START Stored data

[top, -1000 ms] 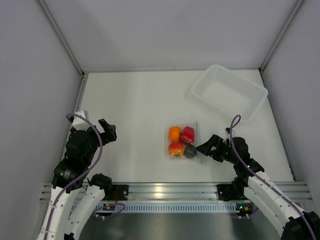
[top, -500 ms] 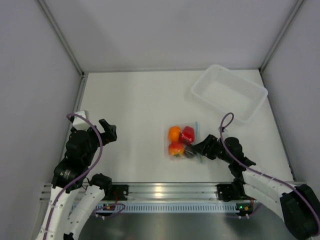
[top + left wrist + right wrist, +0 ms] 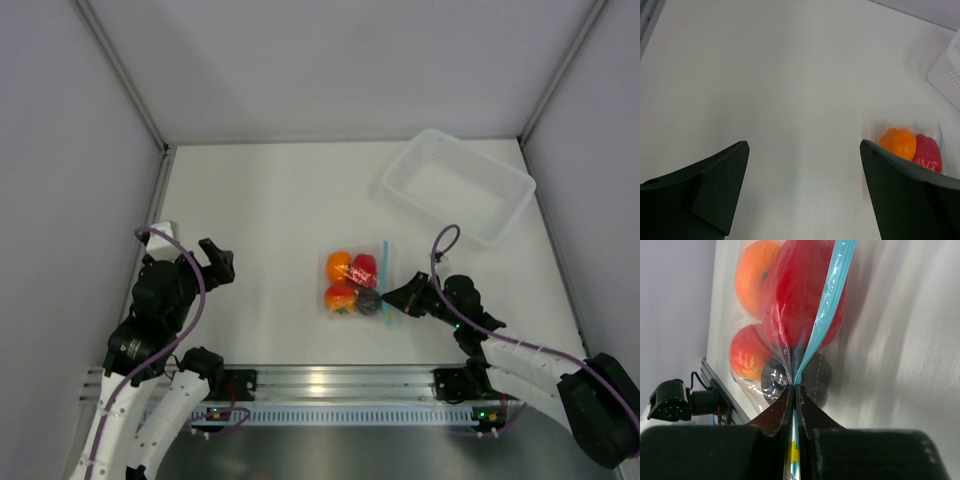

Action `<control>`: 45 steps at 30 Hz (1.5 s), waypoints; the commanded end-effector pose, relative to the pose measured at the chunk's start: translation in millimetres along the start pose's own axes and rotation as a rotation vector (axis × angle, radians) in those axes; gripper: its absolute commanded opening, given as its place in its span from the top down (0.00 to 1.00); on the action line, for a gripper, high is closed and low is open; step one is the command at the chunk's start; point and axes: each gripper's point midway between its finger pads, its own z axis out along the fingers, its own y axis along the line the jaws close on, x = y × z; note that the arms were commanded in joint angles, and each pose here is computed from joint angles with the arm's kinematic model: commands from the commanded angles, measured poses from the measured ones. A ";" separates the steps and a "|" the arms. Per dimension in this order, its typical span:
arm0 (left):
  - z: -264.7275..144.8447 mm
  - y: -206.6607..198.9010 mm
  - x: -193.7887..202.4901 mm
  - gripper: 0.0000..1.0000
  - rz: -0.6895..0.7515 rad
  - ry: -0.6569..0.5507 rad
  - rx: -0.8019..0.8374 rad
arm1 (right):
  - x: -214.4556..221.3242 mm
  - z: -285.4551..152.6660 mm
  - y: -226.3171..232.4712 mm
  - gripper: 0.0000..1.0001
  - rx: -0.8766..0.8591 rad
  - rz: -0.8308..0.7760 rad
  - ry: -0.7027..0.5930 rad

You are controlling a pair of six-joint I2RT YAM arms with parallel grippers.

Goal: Open the zip-top bag and remove the fake food

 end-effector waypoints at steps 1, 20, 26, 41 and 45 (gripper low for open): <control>3.6 -4.2 -7.3 0.01 -0.014 -0.032 0.011 | -10.0 2.6 15.4 1.00 -0.046 -0.075 -0.029; 14.1 -118.5 -3.1 0.01 -0.054 0.218 0.520 | -57.0 -27.2 85.3 1.00 0.084 -0.628 0.075; 11.7 -184.9 -5.0 0.01 -0.061 0.309 0.855 | -50.7 -43.2 98.4 1.00 0.157 -0.771 0.128; -42.9 -278.9 61.6 0.01 0.428 -0.001 1.199 | -23.2 -48.4 128.0 1.00 0.046 -0.853 0.133; -36.5 -280.3 66.4 0.01 0.529 -0.109 1.231 | -29.4 -58.0 135.4 1.00 0.014 -0.849 0.091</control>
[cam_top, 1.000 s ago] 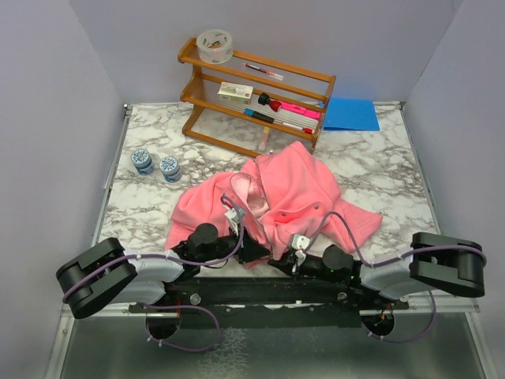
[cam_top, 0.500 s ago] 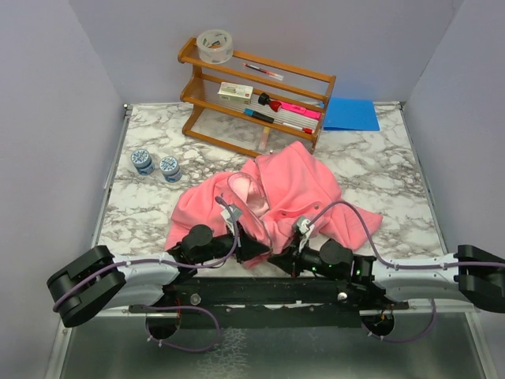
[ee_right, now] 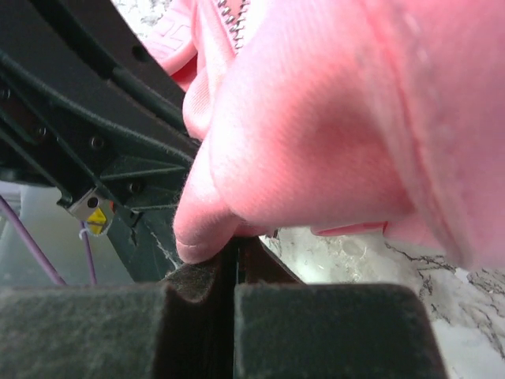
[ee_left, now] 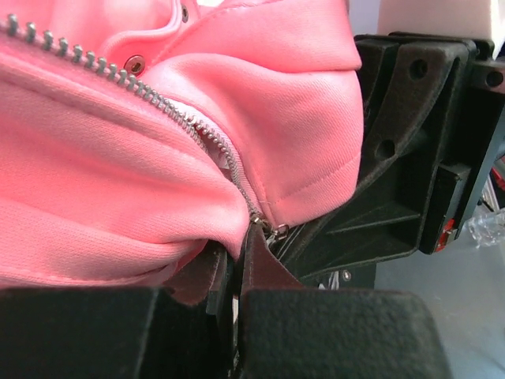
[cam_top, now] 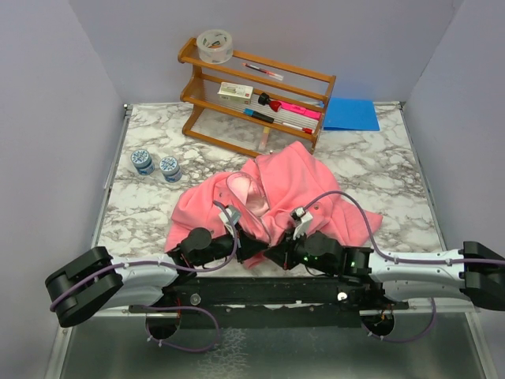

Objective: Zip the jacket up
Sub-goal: Insert the zipper into the jacket.

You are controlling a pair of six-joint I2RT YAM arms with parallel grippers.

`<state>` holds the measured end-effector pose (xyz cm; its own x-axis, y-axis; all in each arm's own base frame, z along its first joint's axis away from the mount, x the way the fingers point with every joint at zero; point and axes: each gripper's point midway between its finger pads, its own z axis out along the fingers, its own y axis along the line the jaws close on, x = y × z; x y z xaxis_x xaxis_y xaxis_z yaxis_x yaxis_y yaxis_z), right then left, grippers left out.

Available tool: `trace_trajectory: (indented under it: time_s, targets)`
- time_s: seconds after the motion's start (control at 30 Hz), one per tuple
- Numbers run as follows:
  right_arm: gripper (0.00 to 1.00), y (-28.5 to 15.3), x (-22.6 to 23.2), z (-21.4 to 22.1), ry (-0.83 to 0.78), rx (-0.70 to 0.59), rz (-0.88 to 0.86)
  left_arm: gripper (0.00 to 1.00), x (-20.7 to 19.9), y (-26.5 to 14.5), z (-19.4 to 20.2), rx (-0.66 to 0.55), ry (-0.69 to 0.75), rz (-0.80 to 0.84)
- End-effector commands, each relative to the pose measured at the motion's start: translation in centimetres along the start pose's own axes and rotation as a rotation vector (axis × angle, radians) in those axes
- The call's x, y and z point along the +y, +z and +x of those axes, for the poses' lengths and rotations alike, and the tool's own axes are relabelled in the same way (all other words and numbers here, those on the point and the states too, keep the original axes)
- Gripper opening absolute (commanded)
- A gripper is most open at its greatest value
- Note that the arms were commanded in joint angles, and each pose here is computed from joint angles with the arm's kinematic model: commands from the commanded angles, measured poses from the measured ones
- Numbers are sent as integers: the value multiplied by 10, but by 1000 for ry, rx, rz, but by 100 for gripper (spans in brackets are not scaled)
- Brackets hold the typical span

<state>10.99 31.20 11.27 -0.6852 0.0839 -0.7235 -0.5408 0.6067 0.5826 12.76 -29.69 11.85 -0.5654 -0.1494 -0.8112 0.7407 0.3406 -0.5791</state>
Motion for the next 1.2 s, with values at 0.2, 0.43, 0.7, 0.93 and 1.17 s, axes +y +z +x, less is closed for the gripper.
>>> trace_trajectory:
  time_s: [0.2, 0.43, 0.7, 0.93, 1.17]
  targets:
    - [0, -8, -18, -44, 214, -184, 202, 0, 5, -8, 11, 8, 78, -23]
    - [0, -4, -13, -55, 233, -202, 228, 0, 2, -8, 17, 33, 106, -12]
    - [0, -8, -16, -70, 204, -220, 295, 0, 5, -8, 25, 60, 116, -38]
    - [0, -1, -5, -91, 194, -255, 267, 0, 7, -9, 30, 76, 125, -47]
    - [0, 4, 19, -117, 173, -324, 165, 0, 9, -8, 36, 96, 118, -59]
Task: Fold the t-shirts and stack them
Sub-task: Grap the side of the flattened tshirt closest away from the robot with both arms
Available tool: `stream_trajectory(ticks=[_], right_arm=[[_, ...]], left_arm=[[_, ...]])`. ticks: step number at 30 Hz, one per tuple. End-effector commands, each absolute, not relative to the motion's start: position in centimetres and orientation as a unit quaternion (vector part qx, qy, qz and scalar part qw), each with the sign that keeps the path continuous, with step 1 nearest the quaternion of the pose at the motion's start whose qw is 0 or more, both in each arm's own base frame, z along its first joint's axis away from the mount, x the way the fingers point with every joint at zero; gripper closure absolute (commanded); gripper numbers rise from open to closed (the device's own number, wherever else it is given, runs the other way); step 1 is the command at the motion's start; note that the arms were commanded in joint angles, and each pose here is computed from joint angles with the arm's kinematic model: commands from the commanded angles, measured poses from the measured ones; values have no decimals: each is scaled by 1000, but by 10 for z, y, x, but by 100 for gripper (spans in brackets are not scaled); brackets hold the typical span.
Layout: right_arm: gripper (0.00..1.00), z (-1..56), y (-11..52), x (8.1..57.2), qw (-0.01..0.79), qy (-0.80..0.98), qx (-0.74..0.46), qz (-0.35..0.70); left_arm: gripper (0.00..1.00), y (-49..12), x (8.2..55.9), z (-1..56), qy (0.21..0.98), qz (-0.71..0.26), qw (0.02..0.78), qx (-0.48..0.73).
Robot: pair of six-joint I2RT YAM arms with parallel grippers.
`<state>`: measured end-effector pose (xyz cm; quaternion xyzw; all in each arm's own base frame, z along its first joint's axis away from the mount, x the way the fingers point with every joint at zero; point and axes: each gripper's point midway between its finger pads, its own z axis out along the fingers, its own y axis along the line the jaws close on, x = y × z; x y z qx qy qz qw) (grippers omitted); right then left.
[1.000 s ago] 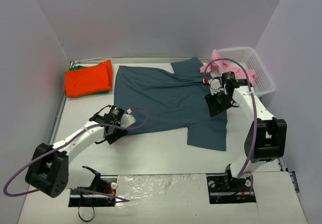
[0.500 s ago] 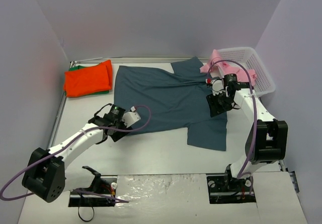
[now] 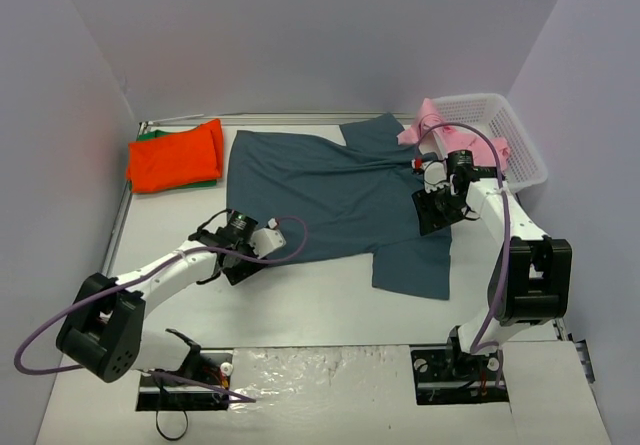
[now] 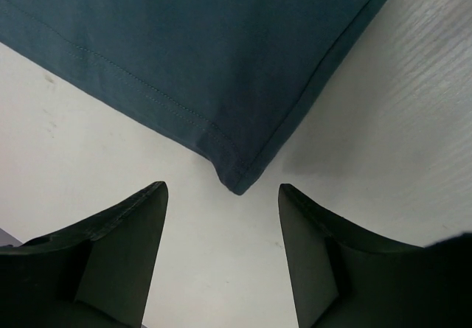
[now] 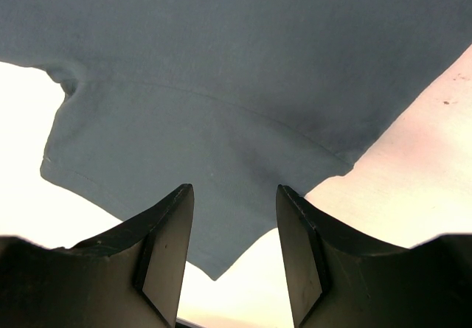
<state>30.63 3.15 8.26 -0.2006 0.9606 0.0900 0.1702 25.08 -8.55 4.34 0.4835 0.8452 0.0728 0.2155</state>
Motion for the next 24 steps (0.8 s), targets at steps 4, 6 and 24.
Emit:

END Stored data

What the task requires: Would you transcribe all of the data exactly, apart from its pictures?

Answer to the exercise:
[top, -1000 ms] 
[top, -500 ms] 
[top + left wrist + right wrist, +0 ms] 

Action `<control>`: 45 steps at 30 Hz (1.5 s), waypoints; the commanded end-effector pose, relative to the pose measured at the chunk's start: translation in millimetres along the start pose's own axes and rotation as a rotation vector (axis × angle, radians) in those axes; gripper: its absolute commanded opening, given as its place in its span from the top down (0.00 to 1.00); on the action line, for a gripper, high is closed and low is open; step one is the command at the chunk's start; point and axes: each gripper's point midway between its finger pads, its own z axis out along the fingers, its own y axis along the line the jaws close on, x = y × z; note that the arms were commanded in joint angles, and each pose here is computed from joint angles with the arm's kinematic model: commands from the commanded angles, measured poses from the measured ones. A ";" separates the steps and a "|" the arms. Per dimension in this order, its typical span:
arm0 (left):
  - z: -264.7275..144.8447 mm
  - y: -206.6607..198.9010 mm
  - x: -193.7887..202.4901 mm
  - gripper: 0.0000..1.0000
  - rz: -0.6895..0.7515 rad
  - ry: -0.6569..0.5507 rad
  - rx: -0.8019..0.8374 rad
arm1 (right):
  - x: -214.4556..221.3242 mm
  - z: -285.4551..152.6660 mm
  - y: -226.3171..232.4712 mm
  - gripper: 0.0000..1.0001
  - rx: -0.8766..0.8591 rad
  - rz: -0.8308..0.7760 rad
  - ry: -0.7027..0.5930 rad

You are controlling a pair of six-joint I2RT YAM arms with parallel grippers.

Goal: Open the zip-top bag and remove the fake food

 end-effector waypoints at steps 1, 20, 26, 41 and 45 (gripper low for open): <control>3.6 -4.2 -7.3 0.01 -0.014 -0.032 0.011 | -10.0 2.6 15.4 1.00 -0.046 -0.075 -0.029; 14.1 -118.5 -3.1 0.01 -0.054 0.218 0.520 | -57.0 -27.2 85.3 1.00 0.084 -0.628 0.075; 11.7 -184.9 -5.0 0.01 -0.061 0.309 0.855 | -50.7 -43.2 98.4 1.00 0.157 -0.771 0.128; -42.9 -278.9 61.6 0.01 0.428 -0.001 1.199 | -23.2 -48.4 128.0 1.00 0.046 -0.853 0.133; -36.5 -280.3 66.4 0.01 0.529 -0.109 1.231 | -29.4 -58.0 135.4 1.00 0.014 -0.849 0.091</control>
[cam_top, 1.000 s ago] 
[cam_top, 0.500 s ago] 
[ee_right, now] 
[ee_left, now] 
[cam_top, now] 

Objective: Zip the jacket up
Sub-goal: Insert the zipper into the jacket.

You are controlling a pair of six-joint I2RT YAM arms with parallel grippers.

`<state>` holds the measured end-effector pose (xyz cm; its own x-axis, y-axis; all in each arm's own base frame, z along its first joint's axis away from the mount, x the way the fingers point with every joint at zero; point and axes: each gripper's point midway between its finger pads, its own z axis out along the fingers, its own y axis along the line the jaws close on, x = y × z; x y z xaxis_x xaxis_y xaxis_z yaxis_x yaxis_y yaxis_z), right then left, grippers left out.

Available tool: `trace_trajectory: (indented under it: time_s, targets)`
- time_s: seconds after the motion's start (control at 30 Hz), one per tuple
- Numbers run as follows:
  right_arm: gripper (0.00 to 1.00), y (-28.5 to 15.3), x (-22.6 to 23.2), z (-21.4 to 22.1), ry (-0.83 to 0.78), rx (-0.70 to 0.59), rz (-0.88 to 0.86)
  left_arm: gripper (0.00 to 1.00), x (-20.7 to 19.9), y (-26.5 to 14.5), z (-19.4 to 20.2), rx (-0.66 to 0.55), ry (-0.69 to 0.75), rz (-0.80 to 0.84)
- End-effector commands, each relative to the pose measured at the motion's start: translation in centimetres along the start pose's own axes and rotation as a rotation vector (axis × angle, radians) in those axes
- The call's x, y and z point along the +y, +z and +x of those axes, for the poses' lengths and rotations alike, and the tool's own axes are relabelled in the same way (all other words and numbers here, those on the point and the states too, keep the original axes)
- Gripper opening absolute (commanded)
- A gripper is most open at its greatest value
- Note that the arms were commanded in joint angles, and each pose here is computed from joint angles with the arm's kinematic model: commands from the commanded angles, measured poses from the measured ones
- Numbers are sent as integers: the value multiplied by 10, but by 1000 for ry, rx, rz, but by 100 for gripper (spans in brackets are not scaled)
- Brackets hold the typical span

<state>10.99 31.20 11.27 -0.6852 0.0839 -0.7235 -0.5408 0.6067 0.5826 12.76 -29.69 11.85 -0.5654 -0.1494 -0.8112 0.7407 0.3406 -0.5791</state>
Motion for the next 1.2 s, with values at 0.2, 0.43, 0.7, 0.93 and 1.17 s, axes +y +z +x, less is closed for the gripper.
>>> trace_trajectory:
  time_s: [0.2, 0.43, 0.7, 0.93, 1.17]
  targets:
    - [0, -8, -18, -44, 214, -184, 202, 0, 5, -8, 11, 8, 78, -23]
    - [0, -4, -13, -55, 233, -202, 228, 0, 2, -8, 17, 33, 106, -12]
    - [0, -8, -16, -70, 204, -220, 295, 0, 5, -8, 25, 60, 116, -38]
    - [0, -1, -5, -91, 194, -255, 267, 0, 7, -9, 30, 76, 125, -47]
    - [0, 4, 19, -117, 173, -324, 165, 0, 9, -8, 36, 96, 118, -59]
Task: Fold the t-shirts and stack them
Sub-task: Grap the side of the flattened tshirt closest away from the robot with both arms
Available tool: `stream_trajectory(ticks=[_], right_arm=[[_, ...]], left_arm=[[_, ...]])`. ticks: step number at 30 Hz, one per tuple. End-effector commands, each absolute, not relative to the motion's start: position in centimetres and orientation as a unit quaternion (vector part qx, qy, qz and scalar part qw), each with the sign that keeps the path continuous, with step 1 nearest the quaternion of the pose at the motion's start whose qw is 0 or more, both in each arm's own base frame, z along its first joint's axis away from the mount, x the way the fingers point with every joint at zero; gripper closure absolute (commanded); gripper numbers rise from open to closed (the device's own number, wherever else it is given, runs the other way); step 1 is the command at the motion's start; note that the arms were commanded in joint angles, and each pose here is computed from joint angles with the arm's kinematic model: commands from the commanded angles, measured poses from the measured ones; values have no decimals: each is scaled by 1000, but by 10 for z, y, x, but by 100 for gripper (spans in brackets are not scaled); brackets hold the typical span.
Layout: right_arm: gripper (0.00..1.00), z (-1..56), y (-11..52), x (8.1..57.2), qw (-0.01..0.79), qy (-0.80..0.98), qx (-0.74..0.46), qz (-0.35..0.70); left_arm: gripper (0.00..1.00), y (-49..12), x (8.2..55.9), z (-1..56), qy (0.21..0.98), qz (-0.71..0.26), qw (0.02..0.78), qx (-0.48..0.73).
Robot: pair of six-joint I2RT YAM arms with parallel grippers.
`<state>`: measured end-effector pose (xyz cm; quaternion xyzw; all in each arm's own base frame, z along its first joint's axis away from the mount, x the way the fingers point with every joint at zero; point and axes: each gripper's point midway between its finger pads, its own z axis out along the fingers, its own y axis along the line the jaws close on, x = y × z; x y z qx qy qz qw) (grippers omitted); right then left.
[1.000 s ago] 
[0.500 s ago] 
[now] 
[now] 
[now] 
<state>30.63 3.15 8.26 -0.2006 0.9606 0.0900 0.1702 25.08 -8.55 4.34 0.4835 0.8452 0.0728 0.2155</state>
Motion for the next 24 steps (0.8 s), targets at steps 4, 6 and 24.
Emit:

The output shown is complete.